### EXERCISE BRIEF
Stop after the line containing "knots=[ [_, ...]"; retype every line of the data before it exactly, starting from the first.

### SUPPLIED MATERIAL
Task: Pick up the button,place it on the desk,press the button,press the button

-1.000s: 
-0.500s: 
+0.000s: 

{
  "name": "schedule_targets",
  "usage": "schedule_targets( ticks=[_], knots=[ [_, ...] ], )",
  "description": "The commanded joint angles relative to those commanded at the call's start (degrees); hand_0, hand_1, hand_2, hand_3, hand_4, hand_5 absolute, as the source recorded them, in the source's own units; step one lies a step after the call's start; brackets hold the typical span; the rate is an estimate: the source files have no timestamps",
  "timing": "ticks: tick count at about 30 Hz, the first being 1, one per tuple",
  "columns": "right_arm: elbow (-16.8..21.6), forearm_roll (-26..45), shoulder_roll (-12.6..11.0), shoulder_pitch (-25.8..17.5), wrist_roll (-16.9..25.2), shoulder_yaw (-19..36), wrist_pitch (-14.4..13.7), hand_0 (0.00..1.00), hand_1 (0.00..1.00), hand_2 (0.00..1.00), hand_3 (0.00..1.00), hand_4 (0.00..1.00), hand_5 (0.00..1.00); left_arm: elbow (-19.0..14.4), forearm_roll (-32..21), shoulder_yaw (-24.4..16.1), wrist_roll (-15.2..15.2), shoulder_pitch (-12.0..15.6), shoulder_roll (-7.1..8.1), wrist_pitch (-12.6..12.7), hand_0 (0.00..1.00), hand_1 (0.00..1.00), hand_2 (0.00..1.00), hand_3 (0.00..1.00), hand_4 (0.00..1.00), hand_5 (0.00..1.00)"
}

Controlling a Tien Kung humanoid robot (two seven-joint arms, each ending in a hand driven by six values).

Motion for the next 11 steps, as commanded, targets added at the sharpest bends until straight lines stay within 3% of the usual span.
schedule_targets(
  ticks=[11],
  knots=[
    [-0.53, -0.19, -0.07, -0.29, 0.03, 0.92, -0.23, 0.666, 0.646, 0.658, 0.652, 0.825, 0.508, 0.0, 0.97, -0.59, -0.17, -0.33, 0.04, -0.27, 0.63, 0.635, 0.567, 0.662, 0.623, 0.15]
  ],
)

### ANSWER BOX
Task: Pick up the button,place it on the desk,press the button,press the button

-1.000s: 
-0.500s: 
+0.000s: 

{
  "name": "schedule_targets",
  "usage": "schedule_targets( ticks=[_], knots=[ [_, ...] ], )",

No other output belongs with this exercise.